Ils en avaient causé tous les deux une fois ou l’autre. Il avait même été ravi de revenir à L’Aphrodite, une sorte de pèlerinage. Mais tout s’était effondré à nouveau. Pas qu’il ait espéré grand-chose, loin de là puisque le contrat tacitement passé était clair sur leur situation, mais bon….

Julien était là à déambuler dans les rues de Paris, le visage fermé, un profond sillon creusant son front. Il trainait les pieds, pas franchement pressé de se rendre au rendez-vous. Pourtant, il serait à l’heure, pas en avance comme il aimait à l’être habituellement, mais simplement à l’heure.
Le moral passablement en berne, le brun avait l’impression qu’un petit nuage gris foncé se tenait juste au dessus de lui et le suivait partout. Il sursauta quand les cloches de Notre-Dame donnèrent l’heure. Détournant pudiquement les yeux, il refusa de regarder l’édifice. En fait, tout ici contribuait à le rendre morose.

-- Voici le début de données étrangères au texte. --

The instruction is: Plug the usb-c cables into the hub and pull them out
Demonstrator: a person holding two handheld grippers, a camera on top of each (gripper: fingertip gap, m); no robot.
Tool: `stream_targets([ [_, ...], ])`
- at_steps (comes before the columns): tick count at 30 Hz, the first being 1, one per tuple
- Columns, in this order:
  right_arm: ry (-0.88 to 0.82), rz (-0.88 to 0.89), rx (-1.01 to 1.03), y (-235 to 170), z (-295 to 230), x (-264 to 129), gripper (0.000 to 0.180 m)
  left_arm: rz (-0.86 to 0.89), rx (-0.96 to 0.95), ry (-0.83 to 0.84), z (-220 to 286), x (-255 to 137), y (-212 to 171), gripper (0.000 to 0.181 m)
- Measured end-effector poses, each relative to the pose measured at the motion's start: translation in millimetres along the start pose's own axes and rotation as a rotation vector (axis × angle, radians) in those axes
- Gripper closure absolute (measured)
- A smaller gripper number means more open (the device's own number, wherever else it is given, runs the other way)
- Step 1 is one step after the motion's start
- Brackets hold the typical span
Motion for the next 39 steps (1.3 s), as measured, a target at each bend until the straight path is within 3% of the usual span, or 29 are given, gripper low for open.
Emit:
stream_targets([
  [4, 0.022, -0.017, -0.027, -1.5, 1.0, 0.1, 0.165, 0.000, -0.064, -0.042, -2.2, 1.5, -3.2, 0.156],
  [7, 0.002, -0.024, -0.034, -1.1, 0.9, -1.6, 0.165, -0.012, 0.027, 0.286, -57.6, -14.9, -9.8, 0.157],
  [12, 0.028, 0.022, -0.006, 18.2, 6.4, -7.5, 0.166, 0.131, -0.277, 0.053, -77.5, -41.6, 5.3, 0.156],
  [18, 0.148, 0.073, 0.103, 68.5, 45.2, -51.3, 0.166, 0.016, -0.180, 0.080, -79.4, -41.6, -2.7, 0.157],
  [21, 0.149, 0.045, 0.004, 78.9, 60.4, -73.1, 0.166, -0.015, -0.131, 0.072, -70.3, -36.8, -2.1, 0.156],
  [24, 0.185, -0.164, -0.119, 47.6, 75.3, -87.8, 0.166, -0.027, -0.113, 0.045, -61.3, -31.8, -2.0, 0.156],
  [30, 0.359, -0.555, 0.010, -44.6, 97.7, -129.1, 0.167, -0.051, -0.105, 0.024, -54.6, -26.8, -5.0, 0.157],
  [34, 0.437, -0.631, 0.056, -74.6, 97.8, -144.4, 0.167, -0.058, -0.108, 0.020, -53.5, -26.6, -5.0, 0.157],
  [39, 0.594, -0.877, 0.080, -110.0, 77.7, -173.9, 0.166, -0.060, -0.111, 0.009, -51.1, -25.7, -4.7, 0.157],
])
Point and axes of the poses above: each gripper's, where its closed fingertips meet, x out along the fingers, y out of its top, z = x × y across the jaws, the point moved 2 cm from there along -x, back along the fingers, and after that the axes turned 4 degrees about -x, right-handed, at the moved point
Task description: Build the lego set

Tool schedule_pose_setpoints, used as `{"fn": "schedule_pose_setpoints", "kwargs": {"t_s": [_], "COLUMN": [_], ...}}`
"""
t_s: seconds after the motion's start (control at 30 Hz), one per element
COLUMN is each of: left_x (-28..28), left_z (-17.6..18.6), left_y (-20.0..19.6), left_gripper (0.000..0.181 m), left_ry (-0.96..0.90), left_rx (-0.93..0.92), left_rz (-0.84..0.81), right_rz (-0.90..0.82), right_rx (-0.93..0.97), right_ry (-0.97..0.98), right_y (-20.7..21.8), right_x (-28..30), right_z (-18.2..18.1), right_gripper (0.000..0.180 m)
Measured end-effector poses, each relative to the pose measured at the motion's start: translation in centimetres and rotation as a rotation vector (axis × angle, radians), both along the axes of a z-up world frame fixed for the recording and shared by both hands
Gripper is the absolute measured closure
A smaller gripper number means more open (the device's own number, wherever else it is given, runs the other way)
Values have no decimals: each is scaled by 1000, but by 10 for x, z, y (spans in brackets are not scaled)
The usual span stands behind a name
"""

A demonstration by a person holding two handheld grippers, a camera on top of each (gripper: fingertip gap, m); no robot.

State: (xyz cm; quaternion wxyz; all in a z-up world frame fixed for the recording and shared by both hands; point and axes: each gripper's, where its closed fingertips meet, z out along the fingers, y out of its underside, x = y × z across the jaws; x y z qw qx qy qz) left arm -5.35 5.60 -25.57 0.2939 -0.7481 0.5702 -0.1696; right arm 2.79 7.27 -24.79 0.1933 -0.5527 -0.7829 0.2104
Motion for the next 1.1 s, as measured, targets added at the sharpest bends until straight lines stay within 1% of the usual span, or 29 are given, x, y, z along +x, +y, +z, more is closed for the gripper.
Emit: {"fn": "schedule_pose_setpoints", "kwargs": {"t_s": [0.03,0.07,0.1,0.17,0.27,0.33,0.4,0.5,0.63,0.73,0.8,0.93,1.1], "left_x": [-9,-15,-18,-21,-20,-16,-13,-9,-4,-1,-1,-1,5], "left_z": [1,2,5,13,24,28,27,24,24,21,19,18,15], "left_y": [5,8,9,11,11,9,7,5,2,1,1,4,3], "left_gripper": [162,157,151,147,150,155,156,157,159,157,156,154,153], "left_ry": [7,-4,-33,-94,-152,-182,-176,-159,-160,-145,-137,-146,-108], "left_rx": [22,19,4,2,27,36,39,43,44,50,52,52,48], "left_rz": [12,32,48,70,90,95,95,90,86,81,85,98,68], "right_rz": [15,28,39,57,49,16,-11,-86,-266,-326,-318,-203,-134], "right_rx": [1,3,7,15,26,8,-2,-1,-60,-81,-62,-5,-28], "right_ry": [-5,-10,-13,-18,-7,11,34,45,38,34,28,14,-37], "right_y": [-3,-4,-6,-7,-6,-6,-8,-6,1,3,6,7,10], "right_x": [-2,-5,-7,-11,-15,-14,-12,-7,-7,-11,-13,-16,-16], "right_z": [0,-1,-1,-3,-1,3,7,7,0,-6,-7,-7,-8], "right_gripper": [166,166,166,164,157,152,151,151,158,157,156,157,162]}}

Se secouant un peu il s’obligea à penser à son rendez vous du jour. Il tourna au coin de la rue…qui tourne justement et aperçut la façade de l’Aphrodite. Quelques changements étaient perceptibles, la lanterne rouge avait disparu…

Au même moment arrivèrent en face deux filles superbes qui avaient décidé de quitter leur Comté. Là bas on les avait prises pour des buses. Alors moi, Julien, je les ai engagées et je ne le regrette pas, car ce sont vraiment de Drôles de Dames.
Tara, Cali et Julien se retrouvèrent pile poil à l’heure convenue devant l’établissement au nom évocateur.


Mes Dames, vous êtes superbes, je vous promets que vous ferez sensation….vous me gâtez !


Il leur tendit un bras chacune, et les entraina vers l’entrée en souriant.

Franchement, entouré comme je le suis, je vais faire des jaloux, je suis très fier que vous ayez accepté de prendre mon…mes bras…et puis peut être pourrais-je m’éclipser plus facilement vers le bar si le besoin comme je le crains s’en fait sentir.